Magetan, Memo | – Kepolisian Resor (Polres) Magetan telah menetapkan AS, seorang penjaga perlintasan kereta api, sebagai tersangka dalam insiden tragis yang melibatkan KA Malioboro Ekspres. Kecelakaan maut ini terjadi di perlintasan KA Sebidang JPL 08, Kelurahan Mangge, Kecamatan Barat, Magetan, Jawa Timur, pada Senin (19/5) pekan lalu, sekitar pukul 13.00 WIB.

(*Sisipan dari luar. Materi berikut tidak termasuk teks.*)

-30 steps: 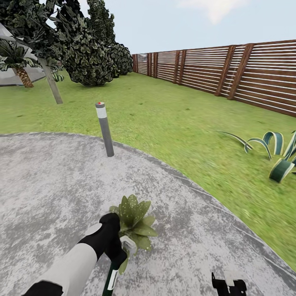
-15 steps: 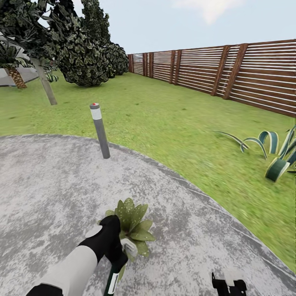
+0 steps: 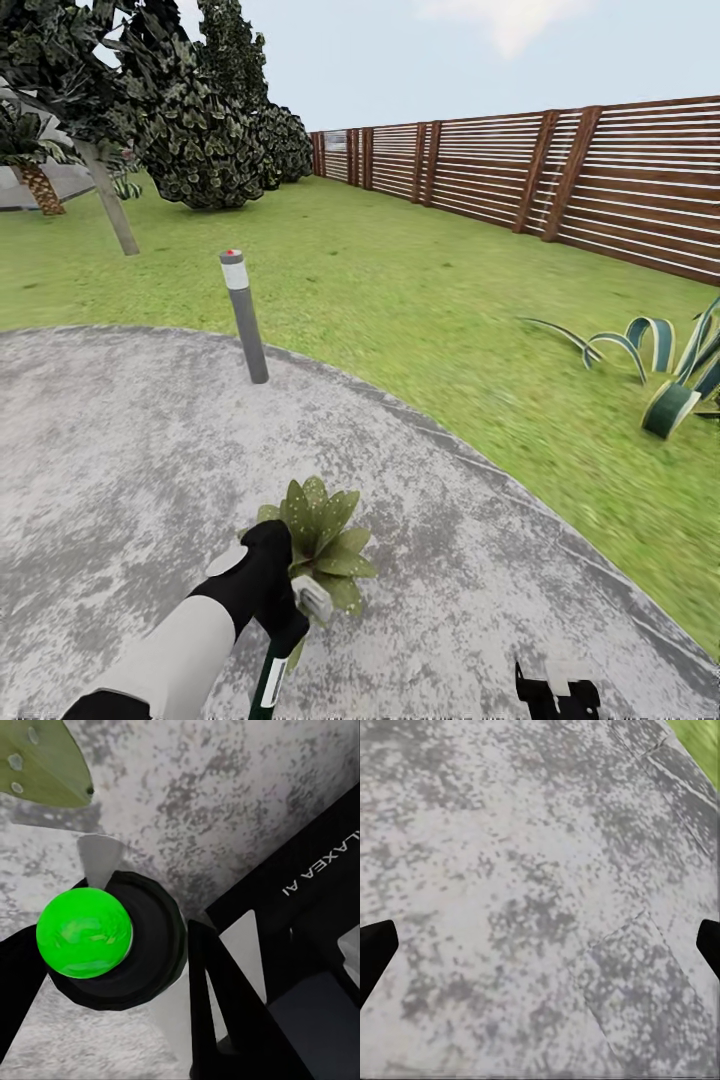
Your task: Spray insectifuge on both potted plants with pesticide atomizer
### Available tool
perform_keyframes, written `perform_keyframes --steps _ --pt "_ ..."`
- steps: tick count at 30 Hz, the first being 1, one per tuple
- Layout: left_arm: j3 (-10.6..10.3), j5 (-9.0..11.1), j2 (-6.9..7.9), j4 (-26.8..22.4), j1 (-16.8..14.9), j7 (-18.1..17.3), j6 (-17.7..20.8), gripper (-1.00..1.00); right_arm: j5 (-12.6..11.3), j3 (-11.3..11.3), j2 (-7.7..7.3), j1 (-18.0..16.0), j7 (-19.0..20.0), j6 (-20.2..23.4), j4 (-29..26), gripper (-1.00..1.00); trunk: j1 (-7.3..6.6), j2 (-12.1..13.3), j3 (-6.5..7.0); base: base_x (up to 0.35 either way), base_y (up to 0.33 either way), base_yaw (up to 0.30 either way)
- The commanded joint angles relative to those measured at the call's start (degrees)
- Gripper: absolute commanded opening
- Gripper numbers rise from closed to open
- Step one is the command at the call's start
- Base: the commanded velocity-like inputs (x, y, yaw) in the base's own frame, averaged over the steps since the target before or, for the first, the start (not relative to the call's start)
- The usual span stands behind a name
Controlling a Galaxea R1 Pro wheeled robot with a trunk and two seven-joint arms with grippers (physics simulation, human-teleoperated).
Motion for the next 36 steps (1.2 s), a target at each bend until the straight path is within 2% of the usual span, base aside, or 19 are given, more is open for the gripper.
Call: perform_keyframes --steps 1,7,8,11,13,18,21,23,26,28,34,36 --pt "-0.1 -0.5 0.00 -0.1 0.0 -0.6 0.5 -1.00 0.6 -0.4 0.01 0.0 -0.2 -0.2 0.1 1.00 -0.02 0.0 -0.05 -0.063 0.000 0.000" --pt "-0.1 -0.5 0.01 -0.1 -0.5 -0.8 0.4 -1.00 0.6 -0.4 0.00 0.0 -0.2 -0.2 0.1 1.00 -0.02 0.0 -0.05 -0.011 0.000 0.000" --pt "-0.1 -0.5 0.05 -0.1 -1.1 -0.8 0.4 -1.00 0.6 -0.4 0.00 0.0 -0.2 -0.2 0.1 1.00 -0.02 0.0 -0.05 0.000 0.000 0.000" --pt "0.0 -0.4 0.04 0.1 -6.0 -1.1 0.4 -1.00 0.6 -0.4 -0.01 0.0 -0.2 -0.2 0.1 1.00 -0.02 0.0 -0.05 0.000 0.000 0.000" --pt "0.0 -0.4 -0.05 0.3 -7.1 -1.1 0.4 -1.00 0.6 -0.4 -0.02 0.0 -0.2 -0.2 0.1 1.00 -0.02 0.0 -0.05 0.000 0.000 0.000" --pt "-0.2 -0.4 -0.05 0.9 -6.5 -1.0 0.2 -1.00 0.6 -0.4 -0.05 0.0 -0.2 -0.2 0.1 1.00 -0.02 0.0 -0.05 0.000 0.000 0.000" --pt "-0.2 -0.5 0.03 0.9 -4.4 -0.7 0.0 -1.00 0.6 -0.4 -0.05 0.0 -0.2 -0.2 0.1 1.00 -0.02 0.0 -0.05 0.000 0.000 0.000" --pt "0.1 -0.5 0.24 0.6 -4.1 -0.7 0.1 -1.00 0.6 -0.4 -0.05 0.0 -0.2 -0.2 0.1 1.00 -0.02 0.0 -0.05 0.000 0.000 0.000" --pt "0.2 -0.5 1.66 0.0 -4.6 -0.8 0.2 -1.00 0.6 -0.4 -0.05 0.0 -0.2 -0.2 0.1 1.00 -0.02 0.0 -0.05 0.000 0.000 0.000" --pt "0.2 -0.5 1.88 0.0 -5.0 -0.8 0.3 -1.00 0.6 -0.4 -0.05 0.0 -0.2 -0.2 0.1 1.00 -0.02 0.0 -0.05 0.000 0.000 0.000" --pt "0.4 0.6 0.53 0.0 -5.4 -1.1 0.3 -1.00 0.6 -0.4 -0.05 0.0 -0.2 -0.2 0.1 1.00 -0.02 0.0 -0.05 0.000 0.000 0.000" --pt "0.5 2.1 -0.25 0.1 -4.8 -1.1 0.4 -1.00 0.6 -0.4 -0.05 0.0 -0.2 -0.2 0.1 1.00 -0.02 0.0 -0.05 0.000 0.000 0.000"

Insiden tersebut merenggut empat nyawa di lokasi kejadian dan melukai lima orang lainnya. Kapolres Magetan, AKBP Raden Erik Bagus Prakasa, menjelaskan bahwa AS mengakui telah menerima informasi mengenai jadwal dua kereta yang akan melintas, yakni KA Matarmaja dan KA Malioboro Ekspres. Namun, ia diduga lalai atau lupa, sehingga palang pintu perlintasan terbuka dan menyebabkan kecelakaan.
“Saudara AS kami tetapkan sebagai tersangka. Ia mengakui telah menerima kabar akan melintasnya dua kereta, namun karena kelalaian, ia membuka palang perlintasan. Akibatnya terjadi kecelakaan lalu lintas yang menyebabkan empat orang meninggal dunia dan lima orang lainnya luka-luka,” ujar AKBP Raden Erik pada Senin (26/5).
Penyidik menjerat AS dengan pasal kelalaian yang menyebabkan hilangnya nyawa orang lain, dengan ancaman hukuman penjara hingga lima tahun. Hasil pemeriksaan sementara polisi memastikan bahwa penyebab kecelakaan tunggal ini adalah kelalaian dari tersangka AS.
Terkait kemungkinan adanya tersangka lain dalam kasus ini, Kapolres Magetan menegaskan bahwa saat ini penyidik baru menetapkan satu orang tersangka. “Sampai saat ini baru satu orang yang kami tetapkan sebagai tersangka, yakni AS. Namun kami masih terus melakukan pendalaman terhadap unsur lain yang mungkin terlibat,” jelas Kapolres.
Proses penyidikan masih terus berlangsung guna melengkapi berkas perkara dan mengungkap seluruh aspek penyebab kecelakaan ini, memastikan keadilan bagi para korban dan keluarga.